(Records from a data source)
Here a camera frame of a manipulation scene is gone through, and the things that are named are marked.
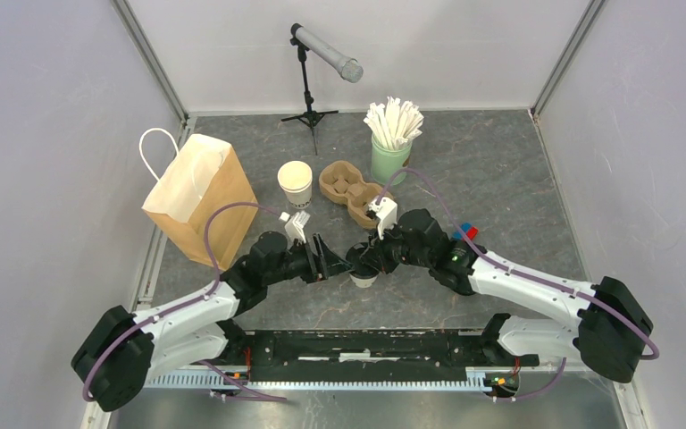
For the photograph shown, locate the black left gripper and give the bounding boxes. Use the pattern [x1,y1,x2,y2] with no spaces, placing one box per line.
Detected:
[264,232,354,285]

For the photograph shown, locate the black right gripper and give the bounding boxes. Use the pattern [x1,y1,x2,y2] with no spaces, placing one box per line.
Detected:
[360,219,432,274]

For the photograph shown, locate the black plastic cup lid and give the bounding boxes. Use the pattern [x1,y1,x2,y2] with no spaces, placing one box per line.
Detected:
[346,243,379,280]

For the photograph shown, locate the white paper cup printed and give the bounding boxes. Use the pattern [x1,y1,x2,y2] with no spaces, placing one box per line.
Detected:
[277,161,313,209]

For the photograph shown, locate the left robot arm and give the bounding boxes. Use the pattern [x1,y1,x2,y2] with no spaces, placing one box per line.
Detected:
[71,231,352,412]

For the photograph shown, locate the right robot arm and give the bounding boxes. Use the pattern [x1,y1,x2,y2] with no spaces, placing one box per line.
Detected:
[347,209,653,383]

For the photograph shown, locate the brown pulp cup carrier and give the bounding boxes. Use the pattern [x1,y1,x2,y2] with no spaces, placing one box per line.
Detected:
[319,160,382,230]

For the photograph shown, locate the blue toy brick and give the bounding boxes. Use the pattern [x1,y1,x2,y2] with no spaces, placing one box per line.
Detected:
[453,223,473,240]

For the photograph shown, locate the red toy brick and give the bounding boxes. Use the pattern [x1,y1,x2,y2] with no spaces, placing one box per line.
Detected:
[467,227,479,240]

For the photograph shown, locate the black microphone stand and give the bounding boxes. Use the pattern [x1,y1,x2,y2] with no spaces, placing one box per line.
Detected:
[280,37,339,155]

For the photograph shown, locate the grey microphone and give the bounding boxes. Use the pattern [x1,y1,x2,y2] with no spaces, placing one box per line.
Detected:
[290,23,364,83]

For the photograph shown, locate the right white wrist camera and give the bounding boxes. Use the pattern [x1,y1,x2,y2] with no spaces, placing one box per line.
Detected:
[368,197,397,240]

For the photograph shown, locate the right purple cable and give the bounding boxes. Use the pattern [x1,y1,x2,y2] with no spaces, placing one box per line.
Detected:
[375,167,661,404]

---

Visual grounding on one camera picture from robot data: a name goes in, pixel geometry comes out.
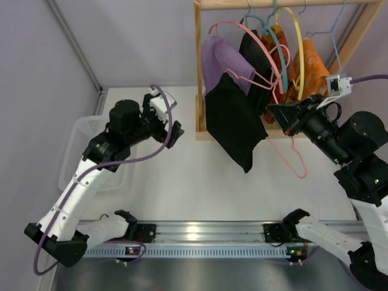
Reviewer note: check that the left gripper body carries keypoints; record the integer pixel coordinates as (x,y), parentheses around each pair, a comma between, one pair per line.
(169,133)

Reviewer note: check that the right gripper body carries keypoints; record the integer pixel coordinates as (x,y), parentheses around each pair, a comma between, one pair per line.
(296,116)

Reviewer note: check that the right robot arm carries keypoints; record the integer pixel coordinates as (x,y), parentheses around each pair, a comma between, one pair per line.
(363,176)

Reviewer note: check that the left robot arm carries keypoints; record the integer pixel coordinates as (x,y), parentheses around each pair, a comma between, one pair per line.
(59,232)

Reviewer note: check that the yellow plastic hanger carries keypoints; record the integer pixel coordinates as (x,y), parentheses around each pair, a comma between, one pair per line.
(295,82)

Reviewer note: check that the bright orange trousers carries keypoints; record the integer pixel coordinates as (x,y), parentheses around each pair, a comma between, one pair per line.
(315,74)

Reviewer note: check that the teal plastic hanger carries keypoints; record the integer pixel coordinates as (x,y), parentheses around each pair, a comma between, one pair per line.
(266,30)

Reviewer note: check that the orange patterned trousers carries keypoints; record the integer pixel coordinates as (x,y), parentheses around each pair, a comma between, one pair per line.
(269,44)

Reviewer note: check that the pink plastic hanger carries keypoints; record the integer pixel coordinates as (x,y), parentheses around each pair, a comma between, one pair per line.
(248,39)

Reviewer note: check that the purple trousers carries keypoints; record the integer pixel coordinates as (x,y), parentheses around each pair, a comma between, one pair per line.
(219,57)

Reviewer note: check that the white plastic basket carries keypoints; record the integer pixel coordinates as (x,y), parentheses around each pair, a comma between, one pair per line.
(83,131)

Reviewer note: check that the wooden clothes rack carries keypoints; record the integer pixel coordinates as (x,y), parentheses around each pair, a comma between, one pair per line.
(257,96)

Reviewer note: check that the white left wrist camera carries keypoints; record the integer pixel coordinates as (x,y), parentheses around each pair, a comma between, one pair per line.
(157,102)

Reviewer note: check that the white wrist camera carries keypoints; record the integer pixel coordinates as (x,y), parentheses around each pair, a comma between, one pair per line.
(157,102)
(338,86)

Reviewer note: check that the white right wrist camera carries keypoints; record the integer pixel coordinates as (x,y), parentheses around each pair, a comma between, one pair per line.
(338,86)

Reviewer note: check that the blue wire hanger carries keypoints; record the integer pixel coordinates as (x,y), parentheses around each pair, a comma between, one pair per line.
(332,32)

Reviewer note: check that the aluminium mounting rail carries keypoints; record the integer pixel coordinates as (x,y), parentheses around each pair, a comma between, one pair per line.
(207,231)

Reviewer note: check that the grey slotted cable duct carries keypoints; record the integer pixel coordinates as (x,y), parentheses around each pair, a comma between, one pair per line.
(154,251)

# ASSIGNED TASK
Every line above with the string "microphone" in it should be copied into the answer.

# WRITTEN REPLY
For the photograph shown, locate the black microphone stand and give the bounding boxes. Use the pattern [x1,y1,x2,y2] with no spaces, placing one box per line.
For the photograph shown, locate the grey microphone and give the bounding boxes. Use the pattern [x1,y1,x2,y2] with no spaces, placing one box per line.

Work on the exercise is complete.